1992 wurde in Rio de Janeiro in Brasilien die Biodiversitäts-Konvention unterzeichnet: bisher haben sich 187 Staaten und die EU diesem Vertragswerk angeschlossen, das dazu verpflichtet, die natürliche Artenvielfalt zu erhalten und sie nachhaltig zu pflegen. Die biologische Vielfalt mit dem Inventar an Tier- und Pflanzenarten ist ein "nationales Erbe", genauso wie es Kulturgüter sind.

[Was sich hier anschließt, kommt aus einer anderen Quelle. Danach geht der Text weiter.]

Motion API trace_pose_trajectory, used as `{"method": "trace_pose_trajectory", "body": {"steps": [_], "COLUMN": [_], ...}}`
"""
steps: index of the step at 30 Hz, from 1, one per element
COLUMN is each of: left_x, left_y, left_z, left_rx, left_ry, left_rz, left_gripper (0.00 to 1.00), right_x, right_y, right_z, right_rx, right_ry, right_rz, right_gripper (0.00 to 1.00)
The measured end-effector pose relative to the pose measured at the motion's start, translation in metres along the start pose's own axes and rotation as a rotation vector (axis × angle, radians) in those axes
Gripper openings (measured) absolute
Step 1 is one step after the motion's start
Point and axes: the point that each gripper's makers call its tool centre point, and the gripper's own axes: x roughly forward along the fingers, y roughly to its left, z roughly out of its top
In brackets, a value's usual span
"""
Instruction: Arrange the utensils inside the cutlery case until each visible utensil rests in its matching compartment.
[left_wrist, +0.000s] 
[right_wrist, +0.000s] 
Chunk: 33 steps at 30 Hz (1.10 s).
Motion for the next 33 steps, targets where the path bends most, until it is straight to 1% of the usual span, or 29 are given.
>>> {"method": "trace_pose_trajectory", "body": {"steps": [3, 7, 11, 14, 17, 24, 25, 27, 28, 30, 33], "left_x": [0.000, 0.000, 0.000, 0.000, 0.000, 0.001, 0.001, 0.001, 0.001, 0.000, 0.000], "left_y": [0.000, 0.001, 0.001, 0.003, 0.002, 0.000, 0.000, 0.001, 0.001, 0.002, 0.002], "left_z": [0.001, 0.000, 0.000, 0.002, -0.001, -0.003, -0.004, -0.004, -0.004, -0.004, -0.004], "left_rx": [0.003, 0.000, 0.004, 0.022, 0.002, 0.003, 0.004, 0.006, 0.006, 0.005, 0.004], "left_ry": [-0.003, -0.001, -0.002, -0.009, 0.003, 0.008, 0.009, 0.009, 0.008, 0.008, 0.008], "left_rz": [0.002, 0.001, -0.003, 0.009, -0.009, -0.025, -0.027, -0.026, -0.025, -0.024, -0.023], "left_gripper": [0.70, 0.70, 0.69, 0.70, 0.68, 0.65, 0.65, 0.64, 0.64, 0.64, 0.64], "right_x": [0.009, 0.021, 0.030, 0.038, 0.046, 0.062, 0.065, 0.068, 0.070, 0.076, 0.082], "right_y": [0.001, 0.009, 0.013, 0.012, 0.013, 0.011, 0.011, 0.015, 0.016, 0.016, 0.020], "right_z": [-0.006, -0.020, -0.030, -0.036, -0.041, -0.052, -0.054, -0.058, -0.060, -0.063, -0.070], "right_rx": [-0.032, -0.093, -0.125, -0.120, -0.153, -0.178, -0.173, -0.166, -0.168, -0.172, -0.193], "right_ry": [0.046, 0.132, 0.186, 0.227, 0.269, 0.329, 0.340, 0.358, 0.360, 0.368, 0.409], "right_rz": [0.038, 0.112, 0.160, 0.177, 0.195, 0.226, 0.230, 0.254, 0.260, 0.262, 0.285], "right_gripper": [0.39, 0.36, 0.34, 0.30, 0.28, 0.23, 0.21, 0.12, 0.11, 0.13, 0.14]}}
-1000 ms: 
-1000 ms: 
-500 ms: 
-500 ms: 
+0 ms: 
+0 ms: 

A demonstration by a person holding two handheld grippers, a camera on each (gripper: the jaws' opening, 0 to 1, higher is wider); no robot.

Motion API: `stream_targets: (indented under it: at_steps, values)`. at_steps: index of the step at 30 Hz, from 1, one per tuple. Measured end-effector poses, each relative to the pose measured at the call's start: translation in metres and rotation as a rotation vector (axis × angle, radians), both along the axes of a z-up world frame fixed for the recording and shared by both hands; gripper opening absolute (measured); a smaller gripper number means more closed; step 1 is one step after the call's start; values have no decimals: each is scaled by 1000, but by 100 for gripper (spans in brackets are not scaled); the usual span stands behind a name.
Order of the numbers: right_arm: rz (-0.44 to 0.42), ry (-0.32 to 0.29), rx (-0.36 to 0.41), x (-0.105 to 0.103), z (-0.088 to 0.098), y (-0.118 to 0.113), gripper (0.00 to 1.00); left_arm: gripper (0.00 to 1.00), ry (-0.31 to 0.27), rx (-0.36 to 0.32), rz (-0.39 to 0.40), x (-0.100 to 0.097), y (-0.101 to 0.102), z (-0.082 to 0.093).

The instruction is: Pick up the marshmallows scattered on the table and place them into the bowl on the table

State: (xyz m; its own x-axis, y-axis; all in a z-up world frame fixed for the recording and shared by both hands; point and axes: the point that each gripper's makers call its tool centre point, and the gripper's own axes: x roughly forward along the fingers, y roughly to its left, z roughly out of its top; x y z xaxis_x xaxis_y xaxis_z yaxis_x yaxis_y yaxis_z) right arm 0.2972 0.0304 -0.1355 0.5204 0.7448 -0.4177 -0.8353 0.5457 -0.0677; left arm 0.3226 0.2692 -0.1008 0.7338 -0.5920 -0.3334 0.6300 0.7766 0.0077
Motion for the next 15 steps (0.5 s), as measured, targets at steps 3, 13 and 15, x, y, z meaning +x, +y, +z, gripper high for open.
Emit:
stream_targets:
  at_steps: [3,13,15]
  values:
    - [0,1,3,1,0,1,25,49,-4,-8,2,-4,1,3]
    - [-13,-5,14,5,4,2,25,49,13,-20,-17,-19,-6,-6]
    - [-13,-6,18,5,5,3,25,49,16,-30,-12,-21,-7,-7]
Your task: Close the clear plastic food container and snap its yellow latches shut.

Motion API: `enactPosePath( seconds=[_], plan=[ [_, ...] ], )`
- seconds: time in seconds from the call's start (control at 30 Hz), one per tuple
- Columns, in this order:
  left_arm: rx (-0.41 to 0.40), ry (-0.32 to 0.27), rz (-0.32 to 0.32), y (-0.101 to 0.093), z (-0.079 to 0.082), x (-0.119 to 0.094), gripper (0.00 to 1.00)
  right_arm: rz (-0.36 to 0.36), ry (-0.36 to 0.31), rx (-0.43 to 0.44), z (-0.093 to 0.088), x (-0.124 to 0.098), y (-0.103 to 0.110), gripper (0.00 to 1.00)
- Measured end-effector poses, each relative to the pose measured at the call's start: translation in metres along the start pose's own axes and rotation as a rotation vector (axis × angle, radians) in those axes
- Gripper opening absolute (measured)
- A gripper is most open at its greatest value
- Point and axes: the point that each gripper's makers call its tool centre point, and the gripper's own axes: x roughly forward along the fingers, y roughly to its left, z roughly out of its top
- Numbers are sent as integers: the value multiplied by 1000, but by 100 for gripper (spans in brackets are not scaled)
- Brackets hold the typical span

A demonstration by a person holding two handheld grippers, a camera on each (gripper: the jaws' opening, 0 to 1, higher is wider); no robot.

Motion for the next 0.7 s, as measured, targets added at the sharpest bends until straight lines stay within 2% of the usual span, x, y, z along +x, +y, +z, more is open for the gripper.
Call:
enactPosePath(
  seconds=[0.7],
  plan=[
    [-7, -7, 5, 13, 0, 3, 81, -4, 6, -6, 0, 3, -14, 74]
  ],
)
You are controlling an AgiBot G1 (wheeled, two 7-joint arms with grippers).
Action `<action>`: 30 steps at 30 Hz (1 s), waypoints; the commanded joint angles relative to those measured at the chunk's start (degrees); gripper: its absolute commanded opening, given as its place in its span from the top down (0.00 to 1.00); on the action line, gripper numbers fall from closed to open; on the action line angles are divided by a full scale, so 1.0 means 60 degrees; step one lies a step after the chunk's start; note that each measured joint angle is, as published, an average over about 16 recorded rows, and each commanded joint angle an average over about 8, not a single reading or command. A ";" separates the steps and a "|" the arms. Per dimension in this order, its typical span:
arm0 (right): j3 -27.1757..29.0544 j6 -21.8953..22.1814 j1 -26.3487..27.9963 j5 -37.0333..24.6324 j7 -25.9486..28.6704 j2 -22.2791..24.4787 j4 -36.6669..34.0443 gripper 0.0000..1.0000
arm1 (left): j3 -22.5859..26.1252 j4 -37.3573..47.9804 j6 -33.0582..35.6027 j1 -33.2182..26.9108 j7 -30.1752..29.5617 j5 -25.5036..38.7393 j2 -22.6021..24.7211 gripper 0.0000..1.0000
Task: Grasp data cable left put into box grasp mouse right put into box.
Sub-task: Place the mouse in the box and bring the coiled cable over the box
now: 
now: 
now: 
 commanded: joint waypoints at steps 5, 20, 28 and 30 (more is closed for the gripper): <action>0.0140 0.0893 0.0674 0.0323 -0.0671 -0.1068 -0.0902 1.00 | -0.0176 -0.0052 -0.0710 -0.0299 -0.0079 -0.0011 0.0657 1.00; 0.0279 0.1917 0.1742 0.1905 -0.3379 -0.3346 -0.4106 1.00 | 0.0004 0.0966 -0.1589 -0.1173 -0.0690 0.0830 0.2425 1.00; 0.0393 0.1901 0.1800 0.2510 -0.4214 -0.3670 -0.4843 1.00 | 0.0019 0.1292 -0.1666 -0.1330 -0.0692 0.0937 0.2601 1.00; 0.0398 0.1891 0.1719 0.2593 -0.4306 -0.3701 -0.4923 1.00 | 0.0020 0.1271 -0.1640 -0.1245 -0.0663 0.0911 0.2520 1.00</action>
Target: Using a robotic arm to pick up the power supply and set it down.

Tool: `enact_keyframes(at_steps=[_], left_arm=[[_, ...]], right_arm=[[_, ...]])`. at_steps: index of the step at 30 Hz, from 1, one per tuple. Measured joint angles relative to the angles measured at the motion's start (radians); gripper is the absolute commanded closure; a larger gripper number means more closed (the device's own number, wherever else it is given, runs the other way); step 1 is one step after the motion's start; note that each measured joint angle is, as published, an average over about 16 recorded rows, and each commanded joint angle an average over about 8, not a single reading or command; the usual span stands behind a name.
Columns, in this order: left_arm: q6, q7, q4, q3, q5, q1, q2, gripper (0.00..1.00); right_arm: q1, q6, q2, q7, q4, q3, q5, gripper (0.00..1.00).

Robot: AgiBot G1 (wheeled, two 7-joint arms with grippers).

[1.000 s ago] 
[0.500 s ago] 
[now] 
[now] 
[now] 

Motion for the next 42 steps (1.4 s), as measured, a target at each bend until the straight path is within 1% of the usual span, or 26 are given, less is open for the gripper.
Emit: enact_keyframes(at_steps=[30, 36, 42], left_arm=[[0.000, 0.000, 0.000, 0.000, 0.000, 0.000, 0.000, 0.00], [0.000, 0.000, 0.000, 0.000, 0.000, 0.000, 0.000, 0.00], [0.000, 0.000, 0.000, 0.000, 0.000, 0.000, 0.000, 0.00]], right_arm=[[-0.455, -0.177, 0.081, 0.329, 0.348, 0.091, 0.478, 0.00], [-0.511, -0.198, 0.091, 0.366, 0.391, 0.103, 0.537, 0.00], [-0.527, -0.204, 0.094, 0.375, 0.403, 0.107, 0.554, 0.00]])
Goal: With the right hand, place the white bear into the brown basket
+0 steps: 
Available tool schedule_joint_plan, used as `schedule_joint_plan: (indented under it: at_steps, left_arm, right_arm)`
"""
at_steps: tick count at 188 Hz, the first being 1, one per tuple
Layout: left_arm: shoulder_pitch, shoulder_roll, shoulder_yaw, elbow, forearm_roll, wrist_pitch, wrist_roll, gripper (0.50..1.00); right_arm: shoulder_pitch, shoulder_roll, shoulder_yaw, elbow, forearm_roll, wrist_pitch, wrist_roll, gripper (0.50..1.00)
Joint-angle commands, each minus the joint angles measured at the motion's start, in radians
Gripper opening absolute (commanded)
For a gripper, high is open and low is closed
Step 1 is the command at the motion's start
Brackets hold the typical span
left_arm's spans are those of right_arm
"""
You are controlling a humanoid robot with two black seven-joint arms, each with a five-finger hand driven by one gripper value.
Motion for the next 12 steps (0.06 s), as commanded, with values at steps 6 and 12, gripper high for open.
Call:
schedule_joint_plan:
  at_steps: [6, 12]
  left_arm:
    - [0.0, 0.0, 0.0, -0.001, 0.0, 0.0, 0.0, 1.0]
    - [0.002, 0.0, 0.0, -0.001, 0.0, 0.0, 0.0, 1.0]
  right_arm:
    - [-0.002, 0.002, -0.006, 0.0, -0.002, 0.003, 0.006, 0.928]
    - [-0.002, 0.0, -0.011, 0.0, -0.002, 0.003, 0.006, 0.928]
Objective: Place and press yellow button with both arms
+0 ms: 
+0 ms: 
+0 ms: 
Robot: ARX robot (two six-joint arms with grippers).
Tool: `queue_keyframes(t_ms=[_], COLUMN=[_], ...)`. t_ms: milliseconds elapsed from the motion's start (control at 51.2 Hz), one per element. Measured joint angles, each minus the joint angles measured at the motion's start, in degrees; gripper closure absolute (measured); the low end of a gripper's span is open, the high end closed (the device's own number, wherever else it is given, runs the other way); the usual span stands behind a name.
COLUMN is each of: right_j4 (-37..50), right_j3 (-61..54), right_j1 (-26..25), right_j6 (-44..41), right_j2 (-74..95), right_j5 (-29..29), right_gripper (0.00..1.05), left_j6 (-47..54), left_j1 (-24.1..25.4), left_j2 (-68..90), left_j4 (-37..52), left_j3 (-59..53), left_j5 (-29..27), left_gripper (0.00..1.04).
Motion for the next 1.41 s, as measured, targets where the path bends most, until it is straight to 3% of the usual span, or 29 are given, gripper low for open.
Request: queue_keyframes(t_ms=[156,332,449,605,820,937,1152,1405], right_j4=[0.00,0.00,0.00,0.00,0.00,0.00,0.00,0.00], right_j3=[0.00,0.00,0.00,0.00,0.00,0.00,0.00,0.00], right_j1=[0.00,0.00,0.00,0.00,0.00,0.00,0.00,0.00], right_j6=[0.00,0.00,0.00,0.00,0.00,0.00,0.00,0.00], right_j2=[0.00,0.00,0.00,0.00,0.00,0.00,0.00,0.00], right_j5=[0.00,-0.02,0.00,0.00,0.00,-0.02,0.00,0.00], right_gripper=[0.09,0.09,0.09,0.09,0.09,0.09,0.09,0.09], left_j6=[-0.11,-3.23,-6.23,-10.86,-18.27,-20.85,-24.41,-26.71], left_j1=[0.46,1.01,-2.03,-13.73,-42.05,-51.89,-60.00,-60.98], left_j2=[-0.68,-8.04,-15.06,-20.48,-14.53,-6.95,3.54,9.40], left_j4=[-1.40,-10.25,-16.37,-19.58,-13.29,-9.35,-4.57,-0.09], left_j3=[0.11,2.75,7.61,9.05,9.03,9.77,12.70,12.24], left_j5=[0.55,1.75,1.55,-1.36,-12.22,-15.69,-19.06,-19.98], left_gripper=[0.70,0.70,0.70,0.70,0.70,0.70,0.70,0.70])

Es wurde deshalb bspw. vorgeschlagen, zum Schutz der Waldreserven ein der OPEC vergleichbares Kartell zu gründen und die Produktion durch Kontrolle des Ausstoßes und des Preises zu bremsen.
Im Mai des Jahres 2008 fand die Biodiversitätskonferenz der Vereinten Nationen in Bonn statt, auf der Deutschland großzügige Geldmittel für den Schutz von bedrohten Biotopen der Welt, insbesondere der tropischen Regenwälder zusagte.
Das
Land Baden-Württemberg bringt dazu den
"Aktionsplan
Biologische Vielfalt" auf den Weg, in dem die Gefährdung der
biologischen Vielfalt in Baden-Württemberg in Aktionen zu
einem sog. 111-Arten-Korb der Öffentlichkeit bewusst gemacht
wird:
http://www.aktionsplan-biologische-vielfalt.de.
Das Aussterben einer Art ist leider nur dann publikumswirksam, wenn es um große Tiere geht: Leoparden, Gorillas, Nashörner, Wale... Der Mensch braucht aber Pflanzen und Insekten mehr als Leoparden oder Wale.